WORK TO COMPLETE => Would you please transcribe, exactly as written, the lines of the entries below starting at the one that holds "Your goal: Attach" and ending at the one that holds "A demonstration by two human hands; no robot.", both included?

SUPPLIED DATA =>

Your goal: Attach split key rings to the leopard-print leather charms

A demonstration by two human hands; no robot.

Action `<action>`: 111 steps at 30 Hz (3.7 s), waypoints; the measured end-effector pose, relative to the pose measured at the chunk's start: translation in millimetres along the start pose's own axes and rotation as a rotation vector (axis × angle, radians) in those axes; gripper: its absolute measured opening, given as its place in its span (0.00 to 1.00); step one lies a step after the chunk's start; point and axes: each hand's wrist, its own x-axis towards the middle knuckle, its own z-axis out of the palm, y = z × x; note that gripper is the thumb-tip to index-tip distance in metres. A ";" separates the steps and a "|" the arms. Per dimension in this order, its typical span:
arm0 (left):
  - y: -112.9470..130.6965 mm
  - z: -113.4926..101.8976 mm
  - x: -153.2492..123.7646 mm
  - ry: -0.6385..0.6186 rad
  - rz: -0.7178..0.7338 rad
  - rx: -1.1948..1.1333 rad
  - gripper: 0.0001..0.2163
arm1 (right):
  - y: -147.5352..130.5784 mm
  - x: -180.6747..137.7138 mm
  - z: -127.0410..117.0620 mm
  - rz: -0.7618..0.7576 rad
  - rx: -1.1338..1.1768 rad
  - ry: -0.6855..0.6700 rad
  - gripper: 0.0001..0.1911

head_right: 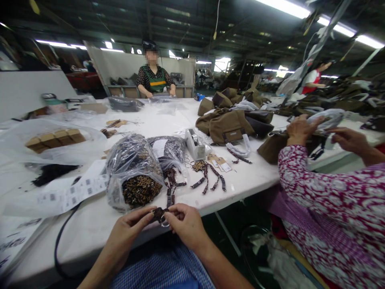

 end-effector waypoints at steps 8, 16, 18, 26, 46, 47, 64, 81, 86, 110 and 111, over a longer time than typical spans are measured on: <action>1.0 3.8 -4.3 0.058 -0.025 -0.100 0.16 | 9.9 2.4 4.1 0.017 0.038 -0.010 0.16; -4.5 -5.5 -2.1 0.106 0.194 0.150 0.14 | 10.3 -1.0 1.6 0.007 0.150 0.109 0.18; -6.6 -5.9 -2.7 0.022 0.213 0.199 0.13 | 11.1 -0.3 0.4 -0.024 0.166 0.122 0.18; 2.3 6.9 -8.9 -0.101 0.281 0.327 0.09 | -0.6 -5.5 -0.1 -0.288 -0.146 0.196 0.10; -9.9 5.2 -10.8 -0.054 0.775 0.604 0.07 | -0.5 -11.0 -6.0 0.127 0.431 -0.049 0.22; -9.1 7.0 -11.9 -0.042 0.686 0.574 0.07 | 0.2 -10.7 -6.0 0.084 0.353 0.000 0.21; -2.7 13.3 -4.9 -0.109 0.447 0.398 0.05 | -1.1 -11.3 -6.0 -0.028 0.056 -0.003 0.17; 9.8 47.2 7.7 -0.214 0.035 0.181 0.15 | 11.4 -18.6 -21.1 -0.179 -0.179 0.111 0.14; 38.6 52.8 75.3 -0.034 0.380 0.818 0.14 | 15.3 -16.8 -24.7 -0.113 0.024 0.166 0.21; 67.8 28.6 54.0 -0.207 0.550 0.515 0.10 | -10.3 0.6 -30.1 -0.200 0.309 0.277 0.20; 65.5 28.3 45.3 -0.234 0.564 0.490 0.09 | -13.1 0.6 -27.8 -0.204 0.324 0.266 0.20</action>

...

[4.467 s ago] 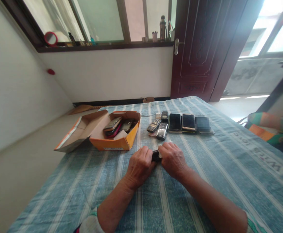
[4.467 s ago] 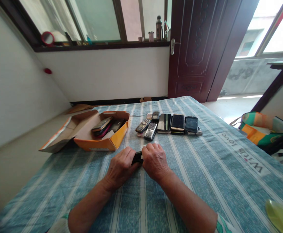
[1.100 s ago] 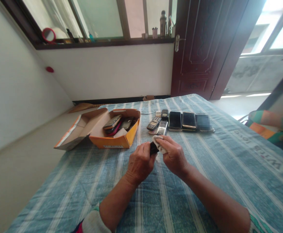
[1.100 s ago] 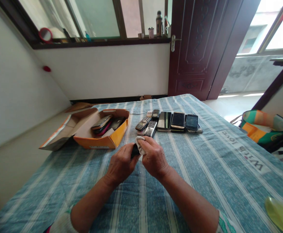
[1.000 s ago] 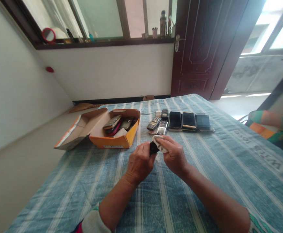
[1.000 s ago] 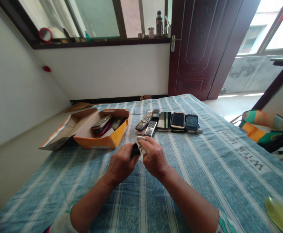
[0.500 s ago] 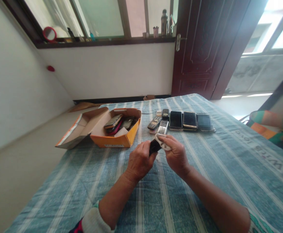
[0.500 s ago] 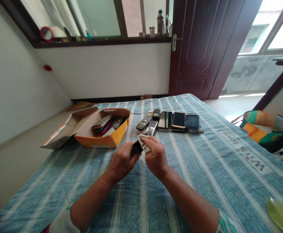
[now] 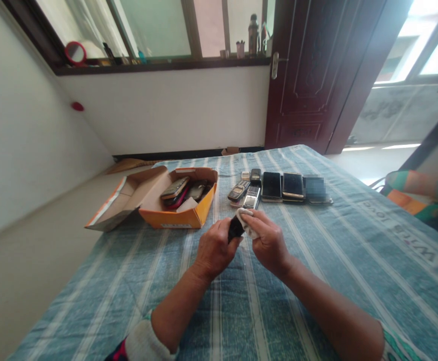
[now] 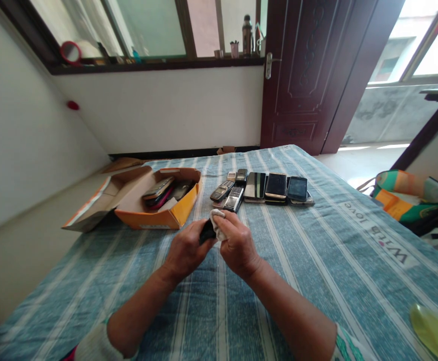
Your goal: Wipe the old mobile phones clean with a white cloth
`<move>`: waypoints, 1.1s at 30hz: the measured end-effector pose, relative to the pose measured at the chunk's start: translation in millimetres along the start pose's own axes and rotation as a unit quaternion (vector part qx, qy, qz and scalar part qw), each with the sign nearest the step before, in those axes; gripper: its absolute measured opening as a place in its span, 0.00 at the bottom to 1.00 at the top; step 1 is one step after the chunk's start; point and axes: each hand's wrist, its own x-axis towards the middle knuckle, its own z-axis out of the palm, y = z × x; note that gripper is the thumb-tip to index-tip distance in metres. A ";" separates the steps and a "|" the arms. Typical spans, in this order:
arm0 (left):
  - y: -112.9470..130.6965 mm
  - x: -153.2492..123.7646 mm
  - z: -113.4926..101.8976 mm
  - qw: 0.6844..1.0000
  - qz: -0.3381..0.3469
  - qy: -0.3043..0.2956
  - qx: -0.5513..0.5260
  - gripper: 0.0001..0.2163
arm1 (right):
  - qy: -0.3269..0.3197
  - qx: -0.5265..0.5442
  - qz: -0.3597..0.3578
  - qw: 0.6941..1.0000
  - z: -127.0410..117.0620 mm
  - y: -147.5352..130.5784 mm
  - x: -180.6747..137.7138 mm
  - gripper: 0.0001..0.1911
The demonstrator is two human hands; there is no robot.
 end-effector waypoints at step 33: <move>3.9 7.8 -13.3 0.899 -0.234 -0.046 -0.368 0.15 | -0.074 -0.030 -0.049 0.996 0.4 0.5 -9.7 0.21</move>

OUTPUT OF THE TASK =>
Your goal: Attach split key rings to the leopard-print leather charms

A demonstration by two human hands; no robot.

The exercise was answered completely.